I think there is an admirable degree of humility here – an acceptance that the human body cannot be entirely understood to the point where we only start developing a drug which we know will go all the way. I’d like to see some degree of humility in those seeking to reshape human systems like organisations or services which can arguably be as complex as the humans who constitute them.
And this humility arises from acceptance of uncertainty. We can only know what we don’t know when we get started and try something. We need a vision, a statement of need, a few pages of business rationale and an investment case, certainly; but several months of project or programme start-up? Several iterations of the business case? And worse, perhaps even several months of procurement? Before we know what we do and don’t know?
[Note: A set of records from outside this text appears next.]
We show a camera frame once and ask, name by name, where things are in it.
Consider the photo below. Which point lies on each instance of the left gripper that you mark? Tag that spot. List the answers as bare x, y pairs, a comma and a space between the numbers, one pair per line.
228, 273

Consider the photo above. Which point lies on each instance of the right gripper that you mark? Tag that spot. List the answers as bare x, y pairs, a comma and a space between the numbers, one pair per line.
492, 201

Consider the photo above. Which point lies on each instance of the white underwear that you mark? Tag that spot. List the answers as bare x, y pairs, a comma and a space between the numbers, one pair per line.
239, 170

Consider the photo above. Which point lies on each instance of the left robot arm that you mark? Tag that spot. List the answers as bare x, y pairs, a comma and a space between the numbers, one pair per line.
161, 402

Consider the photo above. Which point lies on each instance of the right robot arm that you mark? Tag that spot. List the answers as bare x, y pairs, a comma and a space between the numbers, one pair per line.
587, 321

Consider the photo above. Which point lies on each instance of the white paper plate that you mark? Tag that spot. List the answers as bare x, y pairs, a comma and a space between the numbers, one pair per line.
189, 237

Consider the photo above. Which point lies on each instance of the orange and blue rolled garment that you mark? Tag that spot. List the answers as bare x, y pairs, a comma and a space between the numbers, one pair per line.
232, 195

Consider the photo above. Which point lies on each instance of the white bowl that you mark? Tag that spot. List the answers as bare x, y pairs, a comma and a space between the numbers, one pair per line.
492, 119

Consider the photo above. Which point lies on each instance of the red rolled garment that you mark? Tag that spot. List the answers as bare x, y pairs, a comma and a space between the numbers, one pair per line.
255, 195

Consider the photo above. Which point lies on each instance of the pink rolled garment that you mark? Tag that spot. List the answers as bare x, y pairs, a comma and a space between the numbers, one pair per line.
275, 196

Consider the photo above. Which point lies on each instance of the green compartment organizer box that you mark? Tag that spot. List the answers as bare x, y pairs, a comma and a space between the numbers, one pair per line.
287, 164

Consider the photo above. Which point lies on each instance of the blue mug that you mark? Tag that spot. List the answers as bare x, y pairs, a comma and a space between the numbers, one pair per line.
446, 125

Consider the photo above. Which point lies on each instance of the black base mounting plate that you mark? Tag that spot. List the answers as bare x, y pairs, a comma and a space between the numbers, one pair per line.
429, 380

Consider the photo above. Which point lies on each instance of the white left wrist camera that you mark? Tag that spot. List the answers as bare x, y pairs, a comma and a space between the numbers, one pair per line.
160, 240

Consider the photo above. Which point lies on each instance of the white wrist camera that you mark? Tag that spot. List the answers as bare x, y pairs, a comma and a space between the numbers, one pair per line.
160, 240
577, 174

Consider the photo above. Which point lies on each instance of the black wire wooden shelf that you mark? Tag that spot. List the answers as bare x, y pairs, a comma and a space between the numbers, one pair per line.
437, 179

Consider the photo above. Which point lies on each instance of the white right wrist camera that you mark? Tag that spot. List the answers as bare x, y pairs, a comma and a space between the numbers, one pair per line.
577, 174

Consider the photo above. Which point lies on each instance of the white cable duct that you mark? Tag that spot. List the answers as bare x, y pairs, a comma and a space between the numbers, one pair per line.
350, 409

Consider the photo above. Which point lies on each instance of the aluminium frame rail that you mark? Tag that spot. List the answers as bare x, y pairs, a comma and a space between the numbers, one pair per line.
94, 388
Pharmaceutical companies have shareholders to whom they answer, shareholders who measure the company’s performance on the overall return on their investment and who do not jump up and down wailing and gnashing their teeth at the “wasted resources” invested in all the compounds which didn’t make it all the way. The education of shareholders along these lines must surely be an ongoing challenge. No doubt oil exploration companies are faced with something similar. In other fields of endeavour, we may not have to tolerate such a high level of investment in things which don’t go all the way, but we kid ourselves if we think that any project or programme failure comes down, only or mainly, to poor planning and preparation at the outset.
There are a few tricks of the pharmaceutical/oil trades from which we all might learn:
- Firstly, if you’re going to fail, fail as early and as cheaply as possible. On rare occasion this will be at the last stage of clinical trials, but many process improvement efforts are focused on pushing back failure points to as early as possible in the development lifecycle. For the rest of us, this probably means investing more readily in tightly controlled pilots which follow on from our brief vision/ requirements/ investment case but precede, and crucially inform, the fuller versions of these.
- Secondly, spread your risk. If possible (this may be difficult in relation to government policy) don’t focus all your resources on a single problem/opportunity lest it prove intractable. Don’t be afraid to kick off more than one solution to a given problem/ opportunity as an accelerated way of learning which is more or less likely to make the grade. Don’t put all your eggs in one basket.
- Thirdly, don’t allow a mindset of “I’ve started so I’ll finish” to ingrain itself in your organisation. If you do, you won’t manage risk you’ll try to eliminate it; you’ll spend too long on the drawing board and not enough time taking in real information from the real world. Consider how you might introduce incremental approvals, approvals to the next gate at which you will consider the next stage of (typically greater) investment. Not everything can be prototyped or piloted, but much can and should be.
We sometimes differentiate between portfolio planning and portfolio delivery. This is helpful but may be misunderstood as implying that these are discrete activities which take place in that sequence; that, like in projects and programmes, ideally we do our planning first and our delivery second, and re-planning is an exception. Rather, the description above recognises that there is a constant and dynamic interplay between these, in response to internal (stage results) and external (eg market) triggers. It is this dynamism which marks out portfolio management as distinctly different from, if related to, programme and project management, and this dynamism which presents a real challenge to existing governance mechanisms in so many organisations.